Assignment » Make an exact reproduction of all the data.

Dataset excerpt »
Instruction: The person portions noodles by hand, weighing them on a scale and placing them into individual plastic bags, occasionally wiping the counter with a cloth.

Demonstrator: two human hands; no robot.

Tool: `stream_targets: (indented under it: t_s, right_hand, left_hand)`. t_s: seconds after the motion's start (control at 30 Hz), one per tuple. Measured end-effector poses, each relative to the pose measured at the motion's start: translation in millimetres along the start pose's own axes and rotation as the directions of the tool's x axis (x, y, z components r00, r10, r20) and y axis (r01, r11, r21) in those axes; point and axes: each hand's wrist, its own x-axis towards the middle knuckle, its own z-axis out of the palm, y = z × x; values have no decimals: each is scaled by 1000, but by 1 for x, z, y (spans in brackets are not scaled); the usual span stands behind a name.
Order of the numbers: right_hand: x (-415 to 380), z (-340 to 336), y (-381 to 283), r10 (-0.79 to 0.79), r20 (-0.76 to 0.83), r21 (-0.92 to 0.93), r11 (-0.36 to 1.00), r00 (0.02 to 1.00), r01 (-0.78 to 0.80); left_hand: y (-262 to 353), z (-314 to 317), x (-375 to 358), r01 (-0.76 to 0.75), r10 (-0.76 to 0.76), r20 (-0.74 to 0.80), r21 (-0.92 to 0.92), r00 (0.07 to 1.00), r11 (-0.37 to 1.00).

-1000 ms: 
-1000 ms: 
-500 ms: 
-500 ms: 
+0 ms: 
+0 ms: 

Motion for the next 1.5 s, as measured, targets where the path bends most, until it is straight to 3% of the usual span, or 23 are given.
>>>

Response to the task »
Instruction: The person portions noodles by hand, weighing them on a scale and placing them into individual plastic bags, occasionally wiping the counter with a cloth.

Demonstrator: two human hands; no robot.

Tool: `stream_targets: (indented under it: t_s, right_hand, left_hand)`. t_s: seconds after the motion's start (control at 30 Hz), one per tuple. Measured end-effector poses, each relative to the pose measured at the motion's start: translation in millimetres along the start pose's own axes and rotation as the directions of the tool's x axis (x, y, z components r00, r10, r20) and y axis (r01, r11, r21) in those axes; point and axes: each hand's wrist, its own x-axis towards the middle knuckle, its own z-axis out of the palm, y = z × x; values have no decimals: each is scaled by 1000, but by 1 for x, z, y (spans in brackets are not scaled); the usual span stands behind a name.
Order of the numbers: right_hand: x (-415 to 380), z (-340 to 336), y (-381 to 283), r10 (-0.79 to 0.79), r20 (-0.76 to 0.83), r21 (-0.92 to 0.93), r11 (-0.36 to 1.00), r00 (0.02 to 1.00), r01 (-0.78 to 0.80); left_hand: y (-262 to 353), z (-314 to 317), x (-375 to 358), r01 (-0.76 to 0.75), r10 (-0.76 to 0.76), r20 (-0.74 to 0.80), r21 (-0.92 to 0.92), r00 (0.07 to 1.00), r11 (-0.37 to 1.00).

-1000 ms: 
-1000 ms: 
-500 ms: 
-500 ms: 
+0 ms: 
+0 ms: 

Motion for the next 1.5 s, as measured, targets where the path bends most, until it is straight to 3% of the usual span, or 23 are given.
>>>

This exercise is now fully answered.